It would be nice if I didn’t need to have bad relationships. I’ve observed this from many angles since last night. Part of me is shocked. I convinced myself this wasn’t possible, that we were happy, that we communicated well, that everything was just fine. I convinced myself the relationship was good and healthy and I finally was treating myself right. But that simply wasn’t true. Despite all of my effort going into being happy, and don’t get me wrong, I was very happy at times, I wasn’t honoring myself.
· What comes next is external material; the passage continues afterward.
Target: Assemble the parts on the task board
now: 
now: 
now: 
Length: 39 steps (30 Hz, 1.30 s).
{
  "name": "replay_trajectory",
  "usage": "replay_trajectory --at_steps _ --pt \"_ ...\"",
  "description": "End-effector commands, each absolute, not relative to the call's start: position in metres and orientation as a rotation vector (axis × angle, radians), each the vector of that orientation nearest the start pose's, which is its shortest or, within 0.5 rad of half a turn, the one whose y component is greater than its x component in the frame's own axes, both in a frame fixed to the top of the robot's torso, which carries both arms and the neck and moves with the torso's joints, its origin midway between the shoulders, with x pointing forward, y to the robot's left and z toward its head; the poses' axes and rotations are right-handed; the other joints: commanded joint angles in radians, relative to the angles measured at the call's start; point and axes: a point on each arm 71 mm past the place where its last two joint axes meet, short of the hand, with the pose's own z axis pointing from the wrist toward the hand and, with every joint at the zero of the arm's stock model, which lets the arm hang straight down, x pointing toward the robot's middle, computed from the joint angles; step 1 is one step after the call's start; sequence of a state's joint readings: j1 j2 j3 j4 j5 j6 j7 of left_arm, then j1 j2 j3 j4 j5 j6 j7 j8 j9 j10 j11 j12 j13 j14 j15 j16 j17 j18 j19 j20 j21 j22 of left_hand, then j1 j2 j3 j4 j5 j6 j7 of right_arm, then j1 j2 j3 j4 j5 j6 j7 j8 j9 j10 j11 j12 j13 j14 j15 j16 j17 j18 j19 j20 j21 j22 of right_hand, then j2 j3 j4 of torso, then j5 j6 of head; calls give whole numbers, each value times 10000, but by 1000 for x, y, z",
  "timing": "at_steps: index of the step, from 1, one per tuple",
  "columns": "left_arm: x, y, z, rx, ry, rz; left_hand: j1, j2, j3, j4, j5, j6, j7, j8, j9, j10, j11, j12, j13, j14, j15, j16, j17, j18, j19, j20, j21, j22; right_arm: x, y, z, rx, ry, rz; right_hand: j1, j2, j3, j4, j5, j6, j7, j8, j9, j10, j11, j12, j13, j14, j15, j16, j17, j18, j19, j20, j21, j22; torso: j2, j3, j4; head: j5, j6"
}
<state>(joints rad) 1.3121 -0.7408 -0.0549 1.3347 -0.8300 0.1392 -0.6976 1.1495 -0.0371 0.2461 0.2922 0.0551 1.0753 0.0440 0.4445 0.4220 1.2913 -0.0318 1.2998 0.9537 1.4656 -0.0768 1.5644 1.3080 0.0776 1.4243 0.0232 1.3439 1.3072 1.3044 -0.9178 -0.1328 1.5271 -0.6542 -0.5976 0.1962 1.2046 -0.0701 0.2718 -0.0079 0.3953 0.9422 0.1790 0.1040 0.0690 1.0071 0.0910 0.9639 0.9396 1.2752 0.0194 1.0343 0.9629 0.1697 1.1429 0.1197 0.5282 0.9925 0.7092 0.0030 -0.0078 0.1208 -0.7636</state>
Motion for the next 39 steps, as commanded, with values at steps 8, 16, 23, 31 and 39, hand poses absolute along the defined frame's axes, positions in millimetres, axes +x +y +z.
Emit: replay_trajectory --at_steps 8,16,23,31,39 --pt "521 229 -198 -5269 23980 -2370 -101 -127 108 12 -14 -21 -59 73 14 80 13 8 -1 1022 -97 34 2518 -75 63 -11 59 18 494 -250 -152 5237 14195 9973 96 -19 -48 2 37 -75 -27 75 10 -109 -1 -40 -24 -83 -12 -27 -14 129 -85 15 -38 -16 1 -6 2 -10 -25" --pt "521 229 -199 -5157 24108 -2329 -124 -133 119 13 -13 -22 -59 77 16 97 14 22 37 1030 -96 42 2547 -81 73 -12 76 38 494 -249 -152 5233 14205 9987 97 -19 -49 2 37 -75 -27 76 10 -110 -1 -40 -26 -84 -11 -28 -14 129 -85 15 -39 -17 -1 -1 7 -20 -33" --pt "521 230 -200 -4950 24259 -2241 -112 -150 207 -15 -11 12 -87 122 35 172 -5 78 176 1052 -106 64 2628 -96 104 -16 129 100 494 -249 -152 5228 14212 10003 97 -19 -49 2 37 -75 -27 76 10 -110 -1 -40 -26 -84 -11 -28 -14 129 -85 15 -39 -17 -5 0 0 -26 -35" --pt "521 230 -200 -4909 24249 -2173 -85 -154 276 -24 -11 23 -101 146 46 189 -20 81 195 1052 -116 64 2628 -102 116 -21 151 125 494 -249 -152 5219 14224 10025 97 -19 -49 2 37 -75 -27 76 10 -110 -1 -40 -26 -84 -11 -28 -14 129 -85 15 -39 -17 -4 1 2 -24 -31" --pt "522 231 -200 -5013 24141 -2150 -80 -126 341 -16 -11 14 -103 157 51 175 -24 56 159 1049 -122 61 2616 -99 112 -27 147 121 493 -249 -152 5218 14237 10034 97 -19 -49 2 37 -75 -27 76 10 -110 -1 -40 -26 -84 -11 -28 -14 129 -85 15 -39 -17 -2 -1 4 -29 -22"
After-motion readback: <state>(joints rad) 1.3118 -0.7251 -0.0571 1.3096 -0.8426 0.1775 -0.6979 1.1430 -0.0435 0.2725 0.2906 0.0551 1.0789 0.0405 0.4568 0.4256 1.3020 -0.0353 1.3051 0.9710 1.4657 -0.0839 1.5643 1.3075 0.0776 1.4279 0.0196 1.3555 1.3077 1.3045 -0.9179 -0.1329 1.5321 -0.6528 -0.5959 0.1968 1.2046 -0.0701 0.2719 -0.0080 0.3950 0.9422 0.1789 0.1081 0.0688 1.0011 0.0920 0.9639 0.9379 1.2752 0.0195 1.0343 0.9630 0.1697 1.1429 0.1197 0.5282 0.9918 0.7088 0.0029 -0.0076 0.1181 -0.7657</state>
I watched the Joy Luck Club a couple of months ago and one of the stories resonated with me and has kept coming back to mind for months. The woman who married the man of her dreams but changed everything about herself and lost him in the process. I kept seeing myself living that over the past months, changing myself based on what I perceived to be his needs, losing myself in the process. But I could never reclaim myself. Partly because I didn’t know how to, partly because I was afraid that I was wrong in that respect, but right about everything being perfectly fine.
And then he tells me. He loves everything about me, but he isn’t happy. There isn’t a single thing about me that makes him happy. My personality, my body, they disgust him and he hates himself for feeling that way. And even with all the hurtful things he said, I am still here, waiting to see him tomorrow, hoping that we can work things out. And I keep asking myself why?
But for this moment, I’m going to let go of that. Tomorrow isn’t my concern right now. My concern is the fact that I seem to need these painful relationships to motivate me into bettering myself. There is nothing like being told that I can’t to motivate me. Nothing like being called worthless to make me want to rebel, to make me want to prove them wrong. In a way, I’m thankful that this is my reaction rather than collapsing in on myself, but I shouldn’t need the pain and rejection in order to propel myself toward these things.
I am healing. I recognize the things I am doing differently. I’ve felt more pain from lesser problems but I think the difference is that this time I am acknowledging the pain and attempting to allow myself to feel it and move through it. Previously, I did everything I could to numb it, to ignore it, to devalue my own feelings. The relationship was too short, I shouldn’t be this hurt, he wasn’t worth my time, feeling this way gives him more power. But it doesn’t matter if the relationship was weeks or months or years. I feel the pain of rejection. I feel the pain of his hurtful words. I don’t accept them as my truth, but knowing this is how I am being seen is painful. I am embracing the pain of plans that will never happen now, of money spent that I want to regret, of everything I invested in a relationship that didn’t last.
And I know I’ll be alright. I know my life is going to go on and be amazing. I know my path is set and there are SOOOO many exciting things ahead of me. I may have liked the idea of him being a part of it. He may have fit more easily than anyone else I’ve had interest in for a very long time. But whether or not he is part of the picture, my picture is still vibrant and very much alive. Nothing about my plans for myself have changed. Nothing about my education, my friends, my family have changed.
I may miss the companionship for a while, but I would rather be alone than be around someone who is only with me out of pity. I know there are many people who genuinely enjoy my company, who unconditionally love me for everything that I am, was and want to be.
So I am going back to CoDA today. I’m going to go to church tomorrow and see if I feel comfortable with a new congregation. I’m going to do this on my own because I need to do it, because its the direction I was headed in already, but being with him was holding me back. It wasn’t my fault. He never told me not to do it. But that lingering fear in my head put me on his schedule, at his will, and I wasn’t happy. So I’m filling my life with things that will make me happy.
I’m excited about starting at a new University in the fall. I’m beyond thrilled that theology classes are part of my degree program. I’m excited about the things that I can get involved in, the people that I’ll meet, the friends that I’ll make. The small class sizes excite me too. Already having a starting relationship with one of my advisers is amazing too. I may feel a little set back at the moment. I’m nervous about the summer, about the things I was originally motivated to do but now suddenly find myself anxious about. But time goes by quickly and before I know it, I’ll be back in class and devoted to finishing my degree.
I am giving up my future with him to God, to the Universe. If he is meant to be a part of my life, he will be in one form or another. But if he isn’t, my life will be grand, abundant and absolutely amazing even without him in it.